Sixteen years later, she co-stars on NBC’s Chicago Fire, which airs at 9 p.m. Tuesdays.
She joined the cast this season as Sylvie Brett, a paramedic who transferred to Firehouse 51 after a bad breakup.
“I feel like I’ve won the lottery,” Killmer said while in town during a Christmas break from shooting. “I know a lot of talented people who have been in this business for years and they’re still hoping for their big break. Believe me, I know how lucky I am.”
Between emotionally wrought relationship scenes and tense rescue sequences, there’s never a dull day on the set of Chicago Fire.
“I didn’t really have any clue what firefighters did before I worked on the show,” she says. “In my head, I had some very general ideas about putting out fires and rescuing cats out of trees. But once you get into the nitty-gritty of what they do, they are responders to every kind of emergency that happens.
“What I do on the show is totally pretend, of course. If there were a real emergency, I would not be the one to call. But it’s great knowing that what I do on the show kind of magnifies and edifies what these real-life heroes do on a daily basis.”

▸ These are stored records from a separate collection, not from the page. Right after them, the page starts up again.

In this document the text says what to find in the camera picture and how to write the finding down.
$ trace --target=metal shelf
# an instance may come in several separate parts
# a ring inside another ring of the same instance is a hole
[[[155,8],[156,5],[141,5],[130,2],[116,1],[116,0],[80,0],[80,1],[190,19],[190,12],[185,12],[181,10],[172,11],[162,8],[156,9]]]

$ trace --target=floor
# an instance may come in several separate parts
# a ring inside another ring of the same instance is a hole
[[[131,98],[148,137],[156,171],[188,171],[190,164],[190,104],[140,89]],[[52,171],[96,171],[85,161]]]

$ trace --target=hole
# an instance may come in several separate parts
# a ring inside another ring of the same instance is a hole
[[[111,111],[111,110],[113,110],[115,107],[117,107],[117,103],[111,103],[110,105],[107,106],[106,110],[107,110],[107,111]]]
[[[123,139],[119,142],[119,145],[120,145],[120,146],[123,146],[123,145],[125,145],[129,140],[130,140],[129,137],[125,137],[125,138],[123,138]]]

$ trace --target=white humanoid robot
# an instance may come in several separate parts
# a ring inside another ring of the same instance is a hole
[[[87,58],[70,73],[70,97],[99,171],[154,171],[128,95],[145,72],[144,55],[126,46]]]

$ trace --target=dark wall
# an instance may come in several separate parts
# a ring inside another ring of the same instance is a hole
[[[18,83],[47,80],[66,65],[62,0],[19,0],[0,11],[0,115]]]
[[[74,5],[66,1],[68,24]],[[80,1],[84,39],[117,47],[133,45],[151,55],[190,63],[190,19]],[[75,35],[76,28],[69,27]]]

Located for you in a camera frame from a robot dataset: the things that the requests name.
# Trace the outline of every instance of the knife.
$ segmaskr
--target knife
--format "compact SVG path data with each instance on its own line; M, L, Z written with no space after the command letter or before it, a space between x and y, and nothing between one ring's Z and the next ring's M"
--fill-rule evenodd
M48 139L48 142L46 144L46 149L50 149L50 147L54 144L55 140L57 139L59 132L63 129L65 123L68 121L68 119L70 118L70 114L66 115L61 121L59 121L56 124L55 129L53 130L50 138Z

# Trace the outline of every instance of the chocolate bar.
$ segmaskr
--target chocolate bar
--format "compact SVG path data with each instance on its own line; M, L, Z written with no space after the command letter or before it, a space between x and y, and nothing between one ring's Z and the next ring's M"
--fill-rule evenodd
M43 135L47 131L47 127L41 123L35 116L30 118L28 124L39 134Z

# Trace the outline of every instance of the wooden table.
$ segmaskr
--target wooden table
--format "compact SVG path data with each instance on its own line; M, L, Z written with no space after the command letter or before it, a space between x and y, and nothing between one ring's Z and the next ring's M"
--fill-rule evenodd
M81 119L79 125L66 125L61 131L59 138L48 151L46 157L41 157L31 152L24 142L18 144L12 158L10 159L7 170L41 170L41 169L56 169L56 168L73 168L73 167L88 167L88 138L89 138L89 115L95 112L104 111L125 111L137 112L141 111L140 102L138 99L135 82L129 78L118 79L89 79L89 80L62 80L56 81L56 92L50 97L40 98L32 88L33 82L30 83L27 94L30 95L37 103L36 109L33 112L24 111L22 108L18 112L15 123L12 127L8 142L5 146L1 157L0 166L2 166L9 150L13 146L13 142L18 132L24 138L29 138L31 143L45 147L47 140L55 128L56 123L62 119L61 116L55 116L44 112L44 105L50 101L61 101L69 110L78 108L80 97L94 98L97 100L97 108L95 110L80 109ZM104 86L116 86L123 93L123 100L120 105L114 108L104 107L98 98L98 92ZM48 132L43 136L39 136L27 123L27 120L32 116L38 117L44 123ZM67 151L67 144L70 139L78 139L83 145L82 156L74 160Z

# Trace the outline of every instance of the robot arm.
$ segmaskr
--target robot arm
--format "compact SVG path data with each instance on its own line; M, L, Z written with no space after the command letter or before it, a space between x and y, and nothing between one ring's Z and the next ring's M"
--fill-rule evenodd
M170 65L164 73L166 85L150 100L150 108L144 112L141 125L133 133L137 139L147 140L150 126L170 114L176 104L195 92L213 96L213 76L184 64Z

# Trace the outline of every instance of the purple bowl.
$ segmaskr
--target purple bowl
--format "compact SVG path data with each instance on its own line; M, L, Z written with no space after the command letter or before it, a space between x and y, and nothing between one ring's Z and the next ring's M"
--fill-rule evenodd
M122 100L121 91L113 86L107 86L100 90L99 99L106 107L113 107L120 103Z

Killmer did ride-alongs with a paramedic and trained in some basic procedures, such as taking blood pressure and inserting an IV, so she could look as authentic as possible.
“We don’t want paramedics watching the show and saying, ‘Nope, that’s wrong.’”

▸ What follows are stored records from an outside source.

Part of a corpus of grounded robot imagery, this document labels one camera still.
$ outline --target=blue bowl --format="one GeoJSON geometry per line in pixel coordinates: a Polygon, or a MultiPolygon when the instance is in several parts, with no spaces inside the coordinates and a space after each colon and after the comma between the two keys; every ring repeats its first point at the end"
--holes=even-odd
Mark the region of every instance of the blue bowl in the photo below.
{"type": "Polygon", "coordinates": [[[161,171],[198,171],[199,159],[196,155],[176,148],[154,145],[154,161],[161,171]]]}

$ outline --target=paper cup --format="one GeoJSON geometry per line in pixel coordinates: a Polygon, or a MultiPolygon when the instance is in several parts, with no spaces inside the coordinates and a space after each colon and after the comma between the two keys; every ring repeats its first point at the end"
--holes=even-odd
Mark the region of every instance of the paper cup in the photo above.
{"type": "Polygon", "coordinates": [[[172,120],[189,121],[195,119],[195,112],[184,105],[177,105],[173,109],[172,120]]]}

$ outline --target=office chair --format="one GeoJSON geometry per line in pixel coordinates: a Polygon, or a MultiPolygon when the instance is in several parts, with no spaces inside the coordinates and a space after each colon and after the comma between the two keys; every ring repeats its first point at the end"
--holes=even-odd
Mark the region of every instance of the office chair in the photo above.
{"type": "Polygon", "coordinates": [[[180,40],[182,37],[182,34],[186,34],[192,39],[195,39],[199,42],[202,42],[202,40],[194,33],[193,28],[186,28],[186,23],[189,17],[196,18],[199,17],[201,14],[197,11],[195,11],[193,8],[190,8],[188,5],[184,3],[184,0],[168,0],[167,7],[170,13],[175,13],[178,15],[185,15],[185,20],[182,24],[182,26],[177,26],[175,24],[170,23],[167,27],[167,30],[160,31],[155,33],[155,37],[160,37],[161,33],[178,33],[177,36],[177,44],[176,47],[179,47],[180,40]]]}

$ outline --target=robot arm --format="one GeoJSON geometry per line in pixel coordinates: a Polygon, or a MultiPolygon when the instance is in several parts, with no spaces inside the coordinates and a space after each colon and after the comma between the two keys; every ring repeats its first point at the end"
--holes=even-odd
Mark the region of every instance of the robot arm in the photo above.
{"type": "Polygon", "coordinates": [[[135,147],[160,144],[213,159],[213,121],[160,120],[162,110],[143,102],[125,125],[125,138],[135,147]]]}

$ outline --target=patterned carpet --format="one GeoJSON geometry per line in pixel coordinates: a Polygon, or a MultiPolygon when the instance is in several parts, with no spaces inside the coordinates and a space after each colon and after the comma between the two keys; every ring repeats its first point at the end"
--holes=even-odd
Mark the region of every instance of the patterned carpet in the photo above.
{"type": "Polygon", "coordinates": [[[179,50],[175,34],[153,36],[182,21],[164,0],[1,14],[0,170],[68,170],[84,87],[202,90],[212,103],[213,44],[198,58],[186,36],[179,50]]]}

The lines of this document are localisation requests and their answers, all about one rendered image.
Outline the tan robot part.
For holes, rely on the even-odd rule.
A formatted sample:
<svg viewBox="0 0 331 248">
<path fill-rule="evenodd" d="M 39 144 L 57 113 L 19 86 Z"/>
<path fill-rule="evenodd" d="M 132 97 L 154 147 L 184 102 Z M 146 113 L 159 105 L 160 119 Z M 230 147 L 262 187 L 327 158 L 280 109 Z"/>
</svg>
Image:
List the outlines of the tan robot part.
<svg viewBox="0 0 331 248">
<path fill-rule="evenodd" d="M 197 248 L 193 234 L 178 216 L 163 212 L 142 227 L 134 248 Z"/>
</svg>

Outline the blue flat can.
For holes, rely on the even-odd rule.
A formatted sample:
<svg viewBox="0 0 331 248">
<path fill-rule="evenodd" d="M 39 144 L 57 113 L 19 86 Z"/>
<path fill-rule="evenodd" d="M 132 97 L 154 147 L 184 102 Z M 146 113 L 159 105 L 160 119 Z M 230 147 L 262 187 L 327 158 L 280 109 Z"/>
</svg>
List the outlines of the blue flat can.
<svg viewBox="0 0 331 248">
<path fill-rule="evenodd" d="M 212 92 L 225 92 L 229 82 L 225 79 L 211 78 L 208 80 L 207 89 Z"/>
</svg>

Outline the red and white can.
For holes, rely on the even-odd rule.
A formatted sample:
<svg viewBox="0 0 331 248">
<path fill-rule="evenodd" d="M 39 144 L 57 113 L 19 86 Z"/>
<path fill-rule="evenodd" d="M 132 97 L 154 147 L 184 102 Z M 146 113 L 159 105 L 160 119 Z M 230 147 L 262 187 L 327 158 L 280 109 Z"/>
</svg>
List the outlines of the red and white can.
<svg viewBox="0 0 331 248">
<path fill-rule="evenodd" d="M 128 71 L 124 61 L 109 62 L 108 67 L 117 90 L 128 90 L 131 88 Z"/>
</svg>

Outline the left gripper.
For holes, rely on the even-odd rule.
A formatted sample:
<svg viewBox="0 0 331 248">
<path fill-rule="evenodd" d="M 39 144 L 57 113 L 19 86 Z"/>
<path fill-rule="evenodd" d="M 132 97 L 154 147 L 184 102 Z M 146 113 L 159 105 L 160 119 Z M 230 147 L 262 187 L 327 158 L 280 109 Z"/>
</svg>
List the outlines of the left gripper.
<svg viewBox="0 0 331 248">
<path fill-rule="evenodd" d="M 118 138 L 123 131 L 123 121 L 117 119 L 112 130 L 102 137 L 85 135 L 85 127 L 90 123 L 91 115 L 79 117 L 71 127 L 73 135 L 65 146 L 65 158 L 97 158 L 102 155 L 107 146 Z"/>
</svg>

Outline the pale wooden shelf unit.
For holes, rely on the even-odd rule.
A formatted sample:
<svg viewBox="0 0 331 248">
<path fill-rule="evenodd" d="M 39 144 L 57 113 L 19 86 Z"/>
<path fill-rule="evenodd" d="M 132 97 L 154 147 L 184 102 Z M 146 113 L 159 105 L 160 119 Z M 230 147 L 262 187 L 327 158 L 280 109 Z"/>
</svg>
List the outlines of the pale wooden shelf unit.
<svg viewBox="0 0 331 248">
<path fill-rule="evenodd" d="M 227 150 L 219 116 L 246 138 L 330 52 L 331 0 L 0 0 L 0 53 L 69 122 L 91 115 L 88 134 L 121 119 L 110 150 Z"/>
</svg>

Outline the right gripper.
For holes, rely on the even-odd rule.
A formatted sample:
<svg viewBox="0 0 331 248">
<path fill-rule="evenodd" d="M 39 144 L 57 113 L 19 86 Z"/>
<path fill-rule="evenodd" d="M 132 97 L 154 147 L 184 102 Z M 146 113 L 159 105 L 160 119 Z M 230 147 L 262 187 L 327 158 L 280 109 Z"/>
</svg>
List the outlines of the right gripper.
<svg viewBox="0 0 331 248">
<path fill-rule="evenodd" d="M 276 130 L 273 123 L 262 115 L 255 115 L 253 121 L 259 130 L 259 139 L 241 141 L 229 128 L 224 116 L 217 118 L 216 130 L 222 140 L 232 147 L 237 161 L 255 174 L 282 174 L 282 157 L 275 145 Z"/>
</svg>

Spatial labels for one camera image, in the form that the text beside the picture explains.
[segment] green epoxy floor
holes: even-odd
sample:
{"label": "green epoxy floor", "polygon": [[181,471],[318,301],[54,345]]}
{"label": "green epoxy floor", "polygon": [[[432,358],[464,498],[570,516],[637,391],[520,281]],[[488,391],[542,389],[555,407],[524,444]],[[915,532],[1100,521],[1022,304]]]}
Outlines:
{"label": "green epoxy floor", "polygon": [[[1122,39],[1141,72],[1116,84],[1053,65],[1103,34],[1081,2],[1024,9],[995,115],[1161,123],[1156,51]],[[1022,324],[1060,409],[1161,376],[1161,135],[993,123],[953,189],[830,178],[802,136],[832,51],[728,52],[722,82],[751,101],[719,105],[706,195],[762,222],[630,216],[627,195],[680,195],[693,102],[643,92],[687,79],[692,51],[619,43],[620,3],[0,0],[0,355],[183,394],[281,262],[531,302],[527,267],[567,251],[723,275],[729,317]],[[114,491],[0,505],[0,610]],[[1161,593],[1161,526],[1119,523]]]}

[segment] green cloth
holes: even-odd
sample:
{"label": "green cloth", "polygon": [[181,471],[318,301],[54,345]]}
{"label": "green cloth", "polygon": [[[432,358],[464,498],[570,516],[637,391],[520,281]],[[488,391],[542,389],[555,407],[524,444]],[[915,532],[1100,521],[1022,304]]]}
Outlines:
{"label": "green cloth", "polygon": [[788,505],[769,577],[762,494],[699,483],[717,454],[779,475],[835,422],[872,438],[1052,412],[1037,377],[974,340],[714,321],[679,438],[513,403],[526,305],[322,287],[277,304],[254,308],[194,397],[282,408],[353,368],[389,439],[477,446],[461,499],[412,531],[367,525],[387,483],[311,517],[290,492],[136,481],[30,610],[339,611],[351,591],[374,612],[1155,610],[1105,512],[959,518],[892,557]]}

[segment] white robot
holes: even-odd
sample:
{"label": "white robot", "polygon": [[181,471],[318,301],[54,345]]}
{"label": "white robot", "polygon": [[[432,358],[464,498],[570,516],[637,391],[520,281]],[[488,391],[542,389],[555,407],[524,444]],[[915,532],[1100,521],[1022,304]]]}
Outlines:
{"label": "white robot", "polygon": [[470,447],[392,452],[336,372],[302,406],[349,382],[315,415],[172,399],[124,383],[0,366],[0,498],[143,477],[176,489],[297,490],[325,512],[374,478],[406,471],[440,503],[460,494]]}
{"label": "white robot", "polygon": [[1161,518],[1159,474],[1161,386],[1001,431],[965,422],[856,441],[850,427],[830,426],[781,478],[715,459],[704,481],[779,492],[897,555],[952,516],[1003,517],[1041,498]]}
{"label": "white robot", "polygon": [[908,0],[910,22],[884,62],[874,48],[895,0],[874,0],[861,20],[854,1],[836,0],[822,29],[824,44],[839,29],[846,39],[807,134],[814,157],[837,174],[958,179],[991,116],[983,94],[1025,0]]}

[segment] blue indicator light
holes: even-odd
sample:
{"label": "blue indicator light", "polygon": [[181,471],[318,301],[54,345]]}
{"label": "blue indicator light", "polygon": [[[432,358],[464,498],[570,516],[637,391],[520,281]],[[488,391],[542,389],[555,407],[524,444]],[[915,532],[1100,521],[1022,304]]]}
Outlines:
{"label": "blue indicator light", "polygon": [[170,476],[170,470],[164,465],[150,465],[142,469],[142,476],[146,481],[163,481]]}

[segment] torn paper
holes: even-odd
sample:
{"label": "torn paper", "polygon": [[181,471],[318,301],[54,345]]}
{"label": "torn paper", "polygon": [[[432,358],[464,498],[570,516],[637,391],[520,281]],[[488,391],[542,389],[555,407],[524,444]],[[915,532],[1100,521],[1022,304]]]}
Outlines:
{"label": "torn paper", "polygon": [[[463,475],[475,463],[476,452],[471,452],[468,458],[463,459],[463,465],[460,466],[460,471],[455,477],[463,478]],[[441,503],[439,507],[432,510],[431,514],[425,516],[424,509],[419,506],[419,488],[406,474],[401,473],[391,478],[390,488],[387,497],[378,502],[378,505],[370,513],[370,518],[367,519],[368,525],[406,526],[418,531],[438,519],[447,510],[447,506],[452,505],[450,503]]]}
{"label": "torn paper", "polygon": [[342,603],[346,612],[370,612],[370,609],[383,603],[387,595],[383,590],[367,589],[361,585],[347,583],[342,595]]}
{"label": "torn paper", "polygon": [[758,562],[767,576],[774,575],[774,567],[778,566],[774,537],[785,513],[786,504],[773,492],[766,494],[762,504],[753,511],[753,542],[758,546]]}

Lucky for Killmer that she’s not squeamish about blood. The red stuff is actually just a concoction of corn syrup and food coloring, but it looks mighty convincing and there are gallons flowing freely in virtually every episode.

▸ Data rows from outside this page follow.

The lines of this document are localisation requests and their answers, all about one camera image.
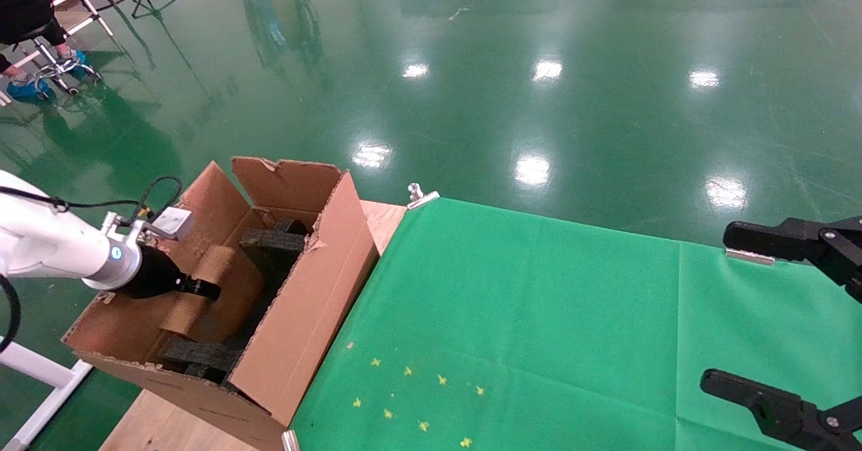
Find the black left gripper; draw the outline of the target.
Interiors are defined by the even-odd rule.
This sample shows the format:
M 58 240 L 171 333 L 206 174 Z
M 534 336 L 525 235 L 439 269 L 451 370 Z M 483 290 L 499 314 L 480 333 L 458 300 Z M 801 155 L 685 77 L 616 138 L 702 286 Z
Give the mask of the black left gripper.
M 219 300 L 221 288 L 181 272 L 173 260 L 153 246 L 138 246 L 141 261 L 129 282 L 114 289 L 114 293 L 134 300 L 146 300 L 172 291 L 191 294 L 207 300 Z

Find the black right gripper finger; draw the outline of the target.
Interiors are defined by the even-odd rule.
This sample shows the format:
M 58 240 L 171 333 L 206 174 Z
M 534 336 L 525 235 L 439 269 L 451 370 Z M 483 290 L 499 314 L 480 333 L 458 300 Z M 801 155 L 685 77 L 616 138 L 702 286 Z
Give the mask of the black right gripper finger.
M 799 395 L 730 372 L 708 369 L 703 392 L 748 409 L 767 438 L 803 450 L 860 450 L 861 396 L 828 410 Z
M 786 261 L 807 261 L 861 303 L 861 219 L 834 223 L 785 219 L 775 227 L 733 221 L 725 228 L 727 248 Z

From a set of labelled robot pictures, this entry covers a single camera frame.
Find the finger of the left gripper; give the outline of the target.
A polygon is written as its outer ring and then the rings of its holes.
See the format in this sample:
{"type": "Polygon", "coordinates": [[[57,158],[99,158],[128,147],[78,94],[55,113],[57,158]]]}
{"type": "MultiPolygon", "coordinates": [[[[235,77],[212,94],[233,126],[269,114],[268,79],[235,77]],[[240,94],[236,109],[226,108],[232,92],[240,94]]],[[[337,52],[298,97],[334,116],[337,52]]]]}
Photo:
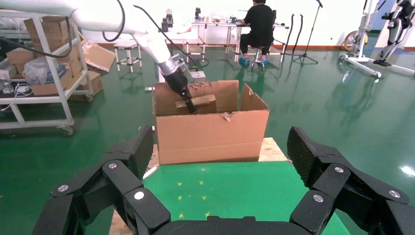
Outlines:
{"type": "Polygon", "coordinates": [[[181,97],[191,113],[194,113],[197,111],[197,108],[194,105],[193,101],[191,100],[191,95],[189,93],[182,93],[181,97]]]}

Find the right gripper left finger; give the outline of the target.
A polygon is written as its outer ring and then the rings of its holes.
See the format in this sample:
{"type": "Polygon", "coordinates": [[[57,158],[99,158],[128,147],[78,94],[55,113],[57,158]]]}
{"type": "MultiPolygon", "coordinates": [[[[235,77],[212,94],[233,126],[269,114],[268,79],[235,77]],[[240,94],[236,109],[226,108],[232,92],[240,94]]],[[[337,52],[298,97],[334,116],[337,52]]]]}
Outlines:
{"type": "Polygon", "coordinates": [[[33,234],[83,235],[108,207],[133,234],[155,234],[171,221],[171,214],[143,184],[153,143],[152,126],[142,126],[133,139],[114,144],[97,164],[56,185],[33,234]]]}

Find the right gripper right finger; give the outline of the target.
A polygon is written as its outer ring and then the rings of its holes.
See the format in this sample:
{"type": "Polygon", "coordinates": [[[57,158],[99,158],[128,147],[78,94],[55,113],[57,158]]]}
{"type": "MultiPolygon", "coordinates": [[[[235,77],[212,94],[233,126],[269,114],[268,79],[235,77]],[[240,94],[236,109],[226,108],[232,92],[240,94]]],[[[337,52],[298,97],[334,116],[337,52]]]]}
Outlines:
{"type": "Polygon", "coordinates": [[[287,153],[308,192],[289,221],[311,235],[325,229],[336,210],[369,235],[412,235],[415,209],[399,189],[355,168],[335,147],[312,141],[293,126],[287,153]]]}

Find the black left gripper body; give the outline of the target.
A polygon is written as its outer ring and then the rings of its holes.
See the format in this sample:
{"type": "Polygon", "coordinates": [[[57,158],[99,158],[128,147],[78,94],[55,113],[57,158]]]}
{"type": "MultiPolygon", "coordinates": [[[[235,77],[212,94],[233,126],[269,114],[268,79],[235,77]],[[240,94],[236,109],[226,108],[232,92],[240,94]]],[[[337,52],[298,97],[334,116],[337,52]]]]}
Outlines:
{"type": "Polygon", "coordinates": [[[191,98],[190,91],[187,86],[188,80],[182,69],[177,69],[172,74],[163,76],[172,91],[180,95],[182,98],[191,98]]]}

“The worst part about the blood is that the sugar in the Karo syrup attracts bees,” she says. “So sometimes we’ll be shooting a scene outside with a lot of blood and it will be frustrating because there are bees flying all over.
“You’re in a scene and there are bees crawling on your radio, bees crawling on your hand, and you’ve got to pretend they’re not there.”
That’s something they didn’t prepare her for when she was studying her craft at Baylor (Class of 2010).
Killmer thinks the casting director and producers selected her because she’s like the character in many ways.
“Sylvie Brett is a small-town girl from Indiana,” she says. “I’m a small-town girl from Crowley, Texas. I think they saw a familiar spirit in both of us and decided it worked.
“Also, the creators of the show, Derek Haas and Michael Brandt, are Baylor grads. So we had something in common when they asked me about my experience at Baylor.
“And they took a chance, gave me a job.”
Killmer also is the leading lady in Beyond the Mask, a feature film scheduled to open April 6. It’s a swashbuckling action-adventure set in the time of the American Revolution.
“Ever since I was in high school, my dream role was to be Elizabeth Swann in Pirates of the Caribbean,” Killmer says. “This movie was my chance to do that.
“I got to wear the corset and all the pretty dresses and we did all that adventure and romance stuff, so I had a blast.”
Chicago Fire
▪ 9 p.m. Tuesday
▪ KXAS/Channel 5
This story was originally published January 18, 2015 at 4:09 PM with the headline "Actress from Crowley is putting out fires in Chicago these days."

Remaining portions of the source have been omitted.